Talks were to resume the week of August 29 but with the US and North Korea again trading barbs, it was unclear how to move forward in the three-year standoff with North Korea, which again said it was making nuclear weapons.
"We decided to have a brief recess so delegations can go back to report to their respective governments, further study each other's positions and resolve differences which still exist," China's chief envoy, Wu Dawei, told reporters.
This was the crux of a statement winding up 13 days of talks, and fell short of the original plan for some kind of joint agreement setting out how North Korea would abandon nuclear weapons and what it would get in return.
After nearly two weeks of sometimes heated and late-night negotiations, the key sticking point boiled down to whether the North should be allowed to run nuclear programs for peaceful, energy use.
"They not only want the right to use nuclear energy, but the right to use light-water reactors. That is simply not on our table," the US envoy to the talks, Christopher Hill, told reporters.

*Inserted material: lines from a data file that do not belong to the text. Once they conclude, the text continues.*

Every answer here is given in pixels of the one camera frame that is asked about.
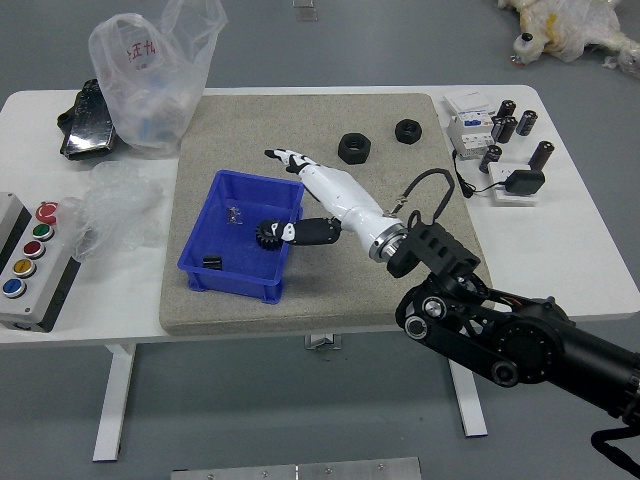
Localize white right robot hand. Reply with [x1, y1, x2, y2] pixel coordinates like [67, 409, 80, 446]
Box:
[259, 147, 402, 250]

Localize black gear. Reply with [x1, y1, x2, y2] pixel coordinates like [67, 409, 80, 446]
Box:
[254, 219, 290, 251]

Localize big black nut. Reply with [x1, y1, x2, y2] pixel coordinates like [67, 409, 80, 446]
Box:
[337, 132, 373, 165]

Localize small black nut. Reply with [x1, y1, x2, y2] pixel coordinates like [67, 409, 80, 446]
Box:
[394, 118, 424, 144]

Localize blue plastic box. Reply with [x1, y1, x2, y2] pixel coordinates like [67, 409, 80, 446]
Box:
[178, 169, 306, 305]

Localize grey push-button control box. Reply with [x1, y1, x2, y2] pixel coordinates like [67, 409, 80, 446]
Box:
[0, 192, 84, 334]

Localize grey-brown mat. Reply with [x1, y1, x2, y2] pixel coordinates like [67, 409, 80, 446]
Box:
[158, 93, 492, 337]

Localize white circuit breaker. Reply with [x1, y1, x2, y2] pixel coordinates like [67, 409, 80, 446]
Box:
[446, 112, 499, 161]

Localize small white carton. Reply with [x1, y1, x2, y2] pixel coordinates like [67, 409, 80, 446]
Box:
[442, 91, 494, 117]

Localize white power socket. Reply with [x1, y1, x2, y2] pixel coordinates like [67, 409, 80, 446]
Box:
[487, 160, 541, 207]

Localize black power adapter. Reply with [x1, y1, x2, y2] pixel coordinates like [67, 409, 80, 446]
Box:
[504, 168, 546, 196]

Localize metal floor outlet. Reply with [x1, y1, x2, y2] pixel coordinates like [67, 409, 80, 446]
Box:
[292, 0, 320, 22]

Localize clear plastic bag red print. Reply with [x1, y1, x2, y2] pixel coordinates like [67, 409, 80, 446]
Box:
[88, 0, 230, 160]

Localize white table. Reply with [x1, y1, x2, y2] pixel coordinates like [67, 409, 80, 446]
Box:
[0, 84, 640, 346]

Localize crumpled clear plastic wrap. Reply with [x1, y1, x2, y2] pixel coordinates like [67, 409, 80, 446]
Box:
[59, 160, 169, 262]

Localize white table leg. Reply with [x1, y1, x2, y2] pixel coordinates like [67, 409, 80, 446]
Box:
[92, 343, 137, 463]
[447, 359, 489, 439]

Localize black plastic housing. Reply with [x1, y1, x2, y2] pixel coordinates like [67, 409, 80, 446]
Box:
[57, 78, 119, 164]

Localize grey metal plate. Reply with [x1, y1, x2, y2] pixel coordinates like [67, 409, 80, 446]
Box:
[170, 455, 423, 480]

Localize plush toy in plastic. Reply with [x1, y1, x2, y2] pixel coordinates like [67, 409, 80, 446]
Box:
[497, 0, 640, 81]

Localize black adapter cord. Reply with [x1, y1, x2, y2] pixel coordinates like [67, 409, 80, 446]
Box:
[451, 148, 509, 200]

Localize metal bracket under table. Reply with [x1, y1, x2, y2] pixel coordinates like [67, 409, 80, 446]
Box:
[304, 333, 344, 351]

"Frankly, the DPRK (North Korea) would like to put in the light-water reactors (to a proposed joint document) but no one else wants to do that.

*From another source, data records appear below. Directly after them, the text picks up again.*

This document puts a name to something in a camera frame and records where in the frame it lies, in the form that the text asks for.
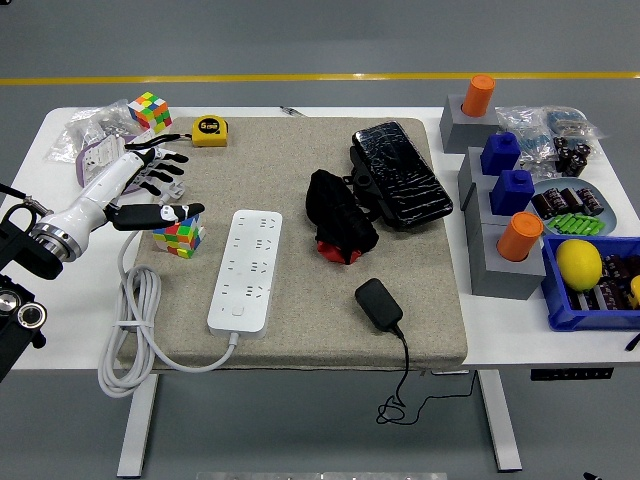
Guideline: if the white table leg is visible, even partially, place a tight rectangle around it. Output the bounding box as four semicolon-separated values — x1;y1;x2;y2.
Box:
474;369;524;472
116;372;161;477

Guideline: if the large grey block holder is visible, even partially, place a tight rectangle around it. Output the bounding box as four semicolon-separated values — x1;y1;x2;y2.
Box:
467;219;547;301

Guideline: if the orange cylinder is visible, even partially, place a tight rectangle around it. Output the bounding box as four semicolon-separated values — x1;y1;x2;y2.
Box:
496;211;545;263
460;74;496;118

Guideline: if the clear bag of blue parts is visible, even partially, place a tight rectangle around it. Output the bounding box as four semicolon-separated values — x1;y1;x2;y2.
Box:
494;104;559;174
542;104;609;142

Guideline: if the white power strip with cable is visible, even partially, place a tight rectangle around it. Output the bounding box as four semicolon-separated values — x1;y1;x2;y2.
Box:
96;182;284;400

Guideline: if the blue plastic bin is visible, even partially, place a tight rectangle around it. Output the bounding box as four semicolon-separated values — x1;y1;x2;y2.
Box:
541;234;640;332

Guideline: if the black table control panel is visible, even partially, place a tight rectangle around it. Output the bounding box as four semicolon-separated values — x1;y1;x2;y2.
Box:
529;367;615;382

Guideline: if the blue-grey plate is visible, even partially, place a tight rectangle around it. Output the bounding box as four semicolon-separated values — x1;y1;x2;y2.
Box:
529;178;619;237

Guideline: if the black foil-wrapped flat box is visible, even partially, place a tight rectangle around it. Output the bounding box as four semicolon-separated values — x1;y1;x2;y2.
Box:
351;120;455;231

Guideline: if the grey-brown fabric mat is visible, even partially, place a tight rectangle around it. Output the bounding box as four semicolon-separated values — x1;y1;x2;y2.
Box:
117;117;470;374

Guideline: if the green battery pile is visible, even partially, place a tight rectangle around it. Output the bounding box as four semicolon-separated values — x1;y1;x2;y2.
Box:
547;212;606;236

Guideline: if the colourful puzzle cube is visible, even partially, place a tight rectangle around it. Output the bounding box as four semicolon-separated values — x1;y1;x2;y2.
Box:
152;212;206;260
126;91;173;134

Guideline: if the white wall socket panel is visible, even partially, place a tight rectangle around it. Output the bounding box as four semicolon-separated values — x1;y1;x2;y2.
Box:
82;138;126;184

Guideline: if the black power adapter with cord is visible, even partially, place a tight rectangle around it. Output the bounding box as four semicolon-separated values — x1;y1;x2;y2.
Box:
353;278;480;427

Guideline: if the black plastic bracket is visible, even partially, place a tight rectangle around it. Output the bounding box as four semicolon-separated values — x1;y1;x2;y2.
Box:
344;144;389;224

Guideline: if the blue bottle-shaped block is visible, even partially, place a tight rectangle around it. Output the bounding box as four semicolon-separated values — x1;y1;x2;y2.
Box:
479;131;522;177
488;169;536;217

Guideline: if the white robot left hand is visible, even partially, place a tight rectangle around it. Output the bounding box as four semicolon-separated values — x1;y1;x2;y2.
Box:
44;146;207;244

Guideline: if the clear bag of black capacitors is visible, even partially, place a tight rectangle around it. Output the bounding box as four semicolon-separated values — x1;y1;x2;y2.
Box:
552;133;597;179

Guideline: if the yellow lemon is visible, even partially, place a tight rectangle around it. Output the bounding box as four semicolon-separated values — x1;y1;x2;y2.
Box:
555;238;604;293

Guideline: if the black folded cloth with red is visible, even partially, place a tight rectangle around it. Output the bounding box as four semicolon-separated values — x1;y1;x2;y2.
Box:
304;168;380;266

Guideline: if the black capacitor pile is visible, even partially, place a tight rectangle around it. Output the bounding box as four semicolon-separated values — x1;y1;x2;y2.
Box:
569;253;640;314

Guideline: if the clear bag of screws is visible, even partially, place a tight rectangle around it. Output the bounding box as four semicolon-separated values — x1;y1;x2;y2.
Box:
44;99;136;164

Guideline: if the yellow tape measure with strap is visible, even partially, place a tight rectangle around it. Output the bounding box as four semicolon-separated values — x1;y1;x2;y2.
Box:
123;114;230;151

"It is quite appropriate for them to go back to their capital to tell them that the light-water reactor is simply not on the table," he said.
A Japanese government official said all five other nations agreed that now was not the time for Pyongyang to insist on the peaceful use of nuclear energy.

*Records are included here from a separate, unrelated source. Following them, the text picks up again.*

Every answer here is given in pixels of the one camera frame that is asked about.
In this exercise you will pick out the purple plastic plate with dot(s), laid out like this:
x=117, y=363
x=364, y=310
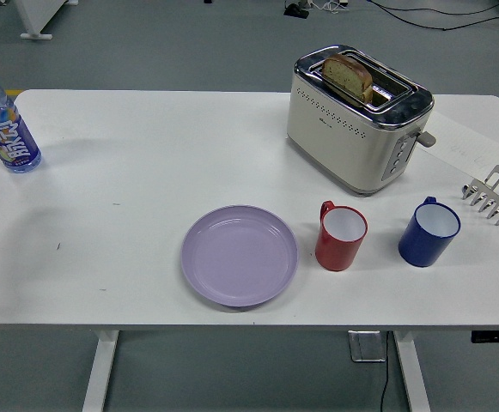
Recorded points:
x=239, y=257

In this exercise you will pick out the blue drink bottle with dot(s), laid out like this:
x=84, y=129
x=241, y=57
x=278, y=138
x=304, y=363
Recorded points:
x=10, y=137

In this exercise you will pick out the white background furniture leg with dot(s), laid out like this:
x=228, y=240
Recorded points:
x=30, y=17

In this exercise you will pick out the red enamel mug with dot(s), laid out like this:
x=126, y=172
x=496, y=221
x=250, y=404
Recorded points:
x=337, y=253

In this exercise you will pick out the cream chrome toaster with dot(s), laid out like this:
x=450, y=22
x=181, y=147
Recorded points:
x=339, y=141

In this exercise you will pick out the black device on floor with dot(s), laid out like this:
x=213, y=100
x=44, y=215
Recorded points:
x=296, y=10

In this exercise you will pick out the brown bread slice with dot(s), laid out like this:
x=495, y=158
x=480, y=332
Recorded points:
x=345, y=73

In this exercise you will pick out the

"There is no major discrepancy among the five," the official said.
The construction of two light-water nuclear reactors for the power-starved North is part of a 1994 agreement between the reclusive state and the United States.
That deal committed Pyongyang to freezing and eventually dismantling its graphite-moderated nuclear reactors, which can produce weapons-grade nuclear material more easily.
But the project was suspended in October 2003 following the eruption of the current crisis one year before, when the United States said North Korea admitted to having a secret uranium enrichment program.
It prompted North Korea to withdrew from the nuclear non-proliferation treaty (NPT). It has since claimed to have nuclear bombs.
North Korea's chief delegate Kim Kye-gwan said it was the right of every country to use nuclear power for peaceful purposes and put the onus on the United States to back down if it wanted to see progress.
"During this round of talks I had expected the United States to accept our demand (for peaceful nuclear activities) but the United States did not make such a decision," he told reporters.
"During the recess I hope the United States will change its policy," he said.
Kim added that the United States must also commit not to attack and remove the so-called nuclear umbrella for South Korea, repeating that his country was building nuclear bombs as a deterrent.
Japanese envoy Kenichiro Sasae said North Korea must build trust by rejoining the NPT before expecting any agreement on nuclear programs for civilian use.
"North Korea should first regain trust of the international community by such measures as its return to the NPT," he said.
Pyongyang has offered to do this but only "if the nuclear issue finds a satisfactory solution."
The talks are also struggling to overcome another hurdle -- in exchange for dismantlement, the North has also demanded normalization of ties with the United States as well as economic assistance and security guarantees.
The United States has repeatedly said that the North needs to give up its weapons programs before it gets aid and energy.
A collapse of the negotiations could tempt Washington to take the issue to the UN Security Council for possible sanctions. Pyongyang has warned that sanctions would be viewed as a declaration of war.